Telah diriwayatkan dari salah seorang ulama Salaf bahwa ia tidak suka
mengatakan bulan puasa dengan sebutan Ramadan saja, melainkan bulan Ramadan. Ibnu Abu Hatim mengatakan, telah menceritakan kepada kami ayahku, telah
menceritakan kepada kami Muhammad ibnu Bakkar ibnur Rayyan, telah menceritakan
kepada kami Abu Ma'syar, dari Muhammad ibnu Ka'b Al-Qurazi dan Sa'id (yakni
Al-Maqbari), dari Abu Hurairah r.a., ia pernah mengatakan, "Janganlah kalian
katakan Ramadan, karena sesungguhnya Ramadan itu merupakan salah satu dari asma
Allah Swt.

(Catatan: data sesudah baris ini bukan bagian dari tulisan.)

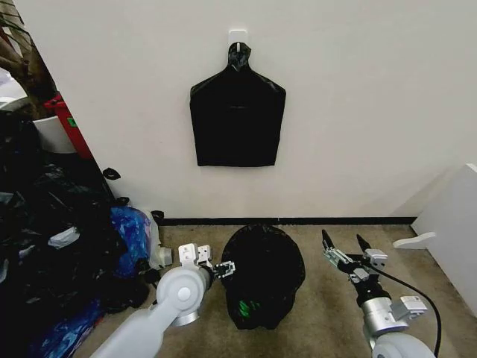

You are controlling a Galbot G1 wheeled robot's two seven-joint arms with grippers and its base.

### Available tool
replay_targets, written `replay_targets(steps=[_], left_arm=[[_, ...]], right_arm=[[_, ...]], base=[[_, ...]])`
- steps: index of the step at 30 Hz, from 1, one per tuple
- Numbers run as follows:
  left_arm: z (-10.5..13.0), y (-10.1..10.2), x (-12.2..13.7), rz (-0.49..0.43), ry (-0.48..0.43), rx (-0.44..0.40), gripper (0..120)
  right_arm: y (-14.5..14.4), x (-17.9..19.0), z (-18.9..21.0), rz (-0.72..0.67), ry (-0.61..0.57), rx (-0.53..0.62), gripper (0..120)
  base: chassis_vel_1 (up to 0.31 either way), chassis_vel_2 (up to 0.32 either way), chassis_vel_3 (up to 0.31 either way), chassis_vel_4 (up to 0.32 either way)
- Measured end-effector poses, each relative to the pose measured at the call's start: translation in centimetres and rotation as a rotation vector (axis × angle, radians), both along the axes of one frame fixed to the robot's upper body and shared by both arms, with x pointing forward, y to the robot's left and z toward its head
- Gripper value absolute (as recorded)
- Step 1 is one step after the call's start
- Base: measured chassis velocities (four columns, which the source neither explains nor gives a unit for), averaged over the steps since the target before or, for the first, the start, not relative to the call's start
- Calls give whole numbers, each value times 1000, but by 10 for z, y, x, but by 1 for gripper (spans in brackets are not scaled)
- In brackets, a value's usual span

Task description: Place the garbage bag over the trash bin.

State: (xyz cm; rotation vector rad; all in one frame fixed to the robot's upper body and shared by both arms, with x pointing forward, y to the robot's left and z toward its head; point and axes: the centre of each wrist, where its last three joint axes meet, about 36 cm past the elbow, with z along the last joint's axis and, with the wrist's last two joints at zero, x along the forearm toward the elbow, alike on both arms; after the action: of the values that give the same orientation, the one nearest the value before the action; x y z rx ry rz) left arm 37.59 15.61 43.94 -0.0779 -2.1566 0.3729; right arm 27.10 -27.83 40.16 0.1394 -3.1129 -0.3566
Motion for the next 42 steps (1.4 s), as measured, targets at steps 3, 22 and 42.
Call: replay_targets(steps=[3,22,42], left_arm=[[-2,5,-1,11,8,3,100],[-8,27,12,-8,-7,-128,100],[-10,20,16,-10,-3,-156,100]], right_arm=[[3,0,1,6,-1,6,100],[15,-11,3,81,8,0,100],[90,-35,-21,707,117,-136,100]], base=[[0,0,0,0],[0,0,0,0],[0,0,0,0]])
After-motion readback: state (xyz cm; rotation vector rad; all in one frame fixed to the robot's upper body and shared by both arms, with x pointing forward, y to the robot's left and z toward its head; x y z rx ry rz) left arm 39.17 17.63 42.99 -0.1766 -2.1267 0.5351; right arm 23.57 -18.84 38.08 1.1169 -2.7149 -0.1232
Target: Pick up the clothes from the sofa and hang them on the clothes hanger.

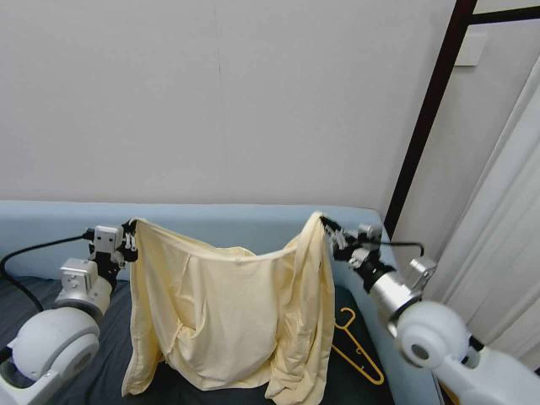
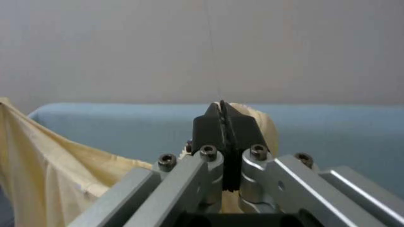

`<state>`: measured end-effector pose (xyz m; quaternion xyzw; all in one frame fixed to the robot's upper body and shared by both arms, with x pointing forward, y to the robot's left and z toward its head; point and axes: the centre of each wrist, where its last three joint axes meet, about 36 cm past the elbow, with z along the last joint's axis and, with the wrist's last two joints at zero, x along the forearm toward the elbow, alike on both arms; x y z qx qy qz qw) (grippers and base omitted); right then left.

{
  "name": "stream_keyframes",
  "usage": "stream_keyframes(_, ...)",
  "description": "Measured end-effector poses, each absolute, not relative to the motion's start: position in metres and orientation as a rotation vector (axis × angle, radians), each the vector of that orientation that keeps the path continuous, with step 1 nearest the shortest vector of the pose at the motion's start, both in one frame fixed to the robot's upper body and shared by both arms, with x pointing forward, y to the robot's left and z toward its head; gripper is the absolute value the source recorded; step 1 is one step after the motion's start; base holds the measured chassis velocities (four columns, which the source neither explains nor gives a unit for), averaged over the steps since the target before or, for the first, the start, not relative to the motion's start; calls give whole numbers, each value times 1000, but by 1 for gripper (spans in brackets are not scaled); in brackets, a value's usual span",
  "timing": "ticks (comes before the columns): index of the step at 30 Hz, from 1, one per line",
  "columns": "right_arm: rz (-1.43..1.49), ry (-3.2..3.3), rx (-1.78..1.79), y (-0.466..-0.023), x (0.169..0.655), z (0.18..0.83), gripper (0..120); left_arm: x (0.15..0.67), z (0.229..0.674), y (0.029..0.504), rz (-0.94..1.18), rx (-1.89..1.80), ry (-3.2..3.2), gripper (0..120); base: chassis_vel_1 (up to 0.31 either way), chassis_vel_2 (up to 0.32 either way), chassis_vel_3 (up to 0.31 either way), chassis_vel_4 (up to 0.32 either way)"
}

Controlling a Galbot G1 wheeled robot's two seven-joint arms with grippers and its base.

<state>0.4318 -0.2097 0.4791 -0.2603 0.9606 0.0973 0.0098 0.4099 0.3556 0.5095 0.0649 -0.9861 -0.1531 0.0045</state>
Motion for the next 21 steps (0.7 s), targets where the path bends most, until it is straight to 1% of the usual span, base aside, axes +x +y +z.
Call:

Tetapi katakanlah bulan Ramadan."
Ibnu Abu Hatim mengatakan pula, telah diriwayatkan juga dari Mujahid dan
Muhammad ibnu Ka'b hal yang semisal dengan asar di atas. Akan tetapi, Ibnu Abbas
dan Zaid ibnu Sabit membolehkan sebutan tersebut. Menurut kami, Abu Ma'syar adalah Najih ibnu Abdur Rahman Al-Madani, seorang
imam ahli dalam Bab "Magazi dan Sirah", tetapi daif (dalam periwayatan hadis);
anak lelakinya yang bernama Muhammad mengambil riwayat hadis darinya. Dialah
yang me-rafa'-kan hadis ini sampai kepada Abu Hurairah. Periwayatan hadisnya
ditolak oleh Al-Hafiz Ibnu Addi, dan ia memang berhak untuk ditolak karena
predikatnya matruk; sesungguhnya dia hanya menduga-duga saja akan predikat
marfu' hadis ini. Tetapi Imam Bukhari di dalam kitab-nya mendukung Abu Ma'syar,
untuk itu ia mengatakan dalam kitabnya bahwa ini adalah bab mengenai sebutan
Ramadan, lalu ia mengetengahkan hadis-hadis yang menyangkut hal tersebut, antara
lain ialah hadis yang mengatakan:
"مَنْ
صَامَ رَمَضَانَ إِيمَانًا وَاحْتِسَابًا غُفِرَ لَهُ مَا تَقَدَّمَ مِنْ
ذَنْبِهِ"
Barang siapa yang puasa Ramadan karena iman dan mengharapkan rida Allah,
niscaya diampuni baginya semua dosanya yang terdahulu.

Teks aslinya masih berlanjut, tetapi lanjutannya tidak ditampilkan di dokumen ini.